“What is College For? A Defense of the Liberal Arts”
William Deresiewicz is no stranger to Ivy League education. His undergraduate degree (biology and psychology), Master’s (journalism), and PhD (English) are all from Columbia University. He taught at Columbia as a graduate instructor for five years, and was then a professor of English at Yale for ten years, from 1998–2008. He left academia in 2008 to become a full-time writer.
As a teacher, Deresiewicz made a conscious effort to get to know his students, and he took delight in talking to them and learning from them. But over time, he became troubled by the fact that not only were many of his students unsure about what they wanted to do after graduation; they were also cynical about the value of education in general, and they lacked a sense of deeper meaning, purpose, and direction in their lives. He was left with the sense that the whole system of elite education too often “…manufactures young people who are smart and talented and driven, but also anxious, timid, and lost, with little intellectual curiosity and a stunted sense of purpose….”

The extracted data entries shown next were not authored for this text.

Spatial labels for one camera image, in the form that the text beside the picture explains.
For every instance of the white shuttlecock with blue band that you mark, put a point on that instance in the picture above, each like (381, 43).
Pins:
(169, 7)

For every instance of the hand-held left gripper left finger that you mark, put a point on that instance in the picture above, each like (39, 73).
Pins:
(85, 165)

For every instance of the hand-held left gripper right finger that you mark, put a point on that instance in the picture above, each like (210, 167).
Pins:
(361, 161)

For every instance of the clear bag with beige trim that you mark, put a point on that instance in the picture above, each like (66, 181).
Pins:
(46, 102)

In his Eugene lecture Deresiewicz will discuss the meaning and value of a liberal arts education, and its relevance in today’s world. He asks, “What does it mean to ‘learn how to think,’ and what are you supposed to think about and why?” In his Portland talk, he will look at how neoliberal ideas have reshaped our understanding about the value of education into purely practical terms. He will also examine the growing trend on college campuses to talk about “leadership” rather than “citizenship,” and compare what it means to grow up today with what it was fifty years ago.